### PROMPT:
Gather, from the listing beneath this task, every line holding the string "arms".

============

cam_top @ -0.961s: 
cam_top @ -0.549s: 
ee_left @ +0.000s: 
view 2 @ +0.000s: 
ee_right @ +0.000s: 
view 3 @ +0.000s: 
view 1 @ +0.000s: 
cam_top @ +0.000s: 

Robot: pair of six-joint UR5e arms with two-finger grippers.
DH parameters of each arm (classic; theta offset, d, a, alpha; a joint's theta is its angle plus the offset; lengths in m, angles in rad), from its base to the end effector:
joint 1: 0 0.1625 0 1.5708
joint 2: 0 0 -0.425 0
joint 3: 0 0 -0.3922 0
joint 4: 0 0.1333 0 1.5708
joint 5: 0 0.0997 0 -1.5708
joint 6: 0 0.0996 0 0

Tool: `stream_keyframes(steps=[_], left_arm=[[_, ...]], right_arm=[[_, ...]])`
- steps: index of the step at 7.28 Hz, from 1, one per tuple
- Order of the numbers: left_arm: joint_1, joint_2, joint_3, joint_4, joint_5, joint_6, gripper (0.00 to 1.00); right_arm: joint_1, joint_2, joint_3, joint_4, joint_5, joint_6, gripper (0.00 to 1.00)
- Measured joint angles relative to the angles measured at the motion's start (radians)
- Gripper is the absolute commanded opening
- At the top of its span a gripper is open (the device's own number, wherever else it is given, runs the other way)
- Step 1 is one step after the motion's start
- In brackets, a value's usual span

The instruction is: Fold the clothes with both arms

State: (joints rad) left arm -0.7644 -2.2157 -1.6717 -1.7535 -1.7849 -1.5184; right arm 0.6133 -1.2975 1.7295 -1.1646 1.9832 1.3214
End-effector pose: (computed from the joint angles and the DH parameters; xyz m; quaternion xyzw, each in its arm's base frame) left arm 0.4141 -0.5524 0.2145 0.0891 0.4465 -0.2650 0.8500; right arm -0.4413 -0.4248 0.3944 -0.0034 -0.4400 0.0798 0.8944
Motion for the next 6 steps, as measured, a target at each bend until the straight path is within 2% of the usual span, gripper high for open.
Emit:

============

### RESPONSE:
Robot: pair of six-joint UR5e arms with two-finger grippers.
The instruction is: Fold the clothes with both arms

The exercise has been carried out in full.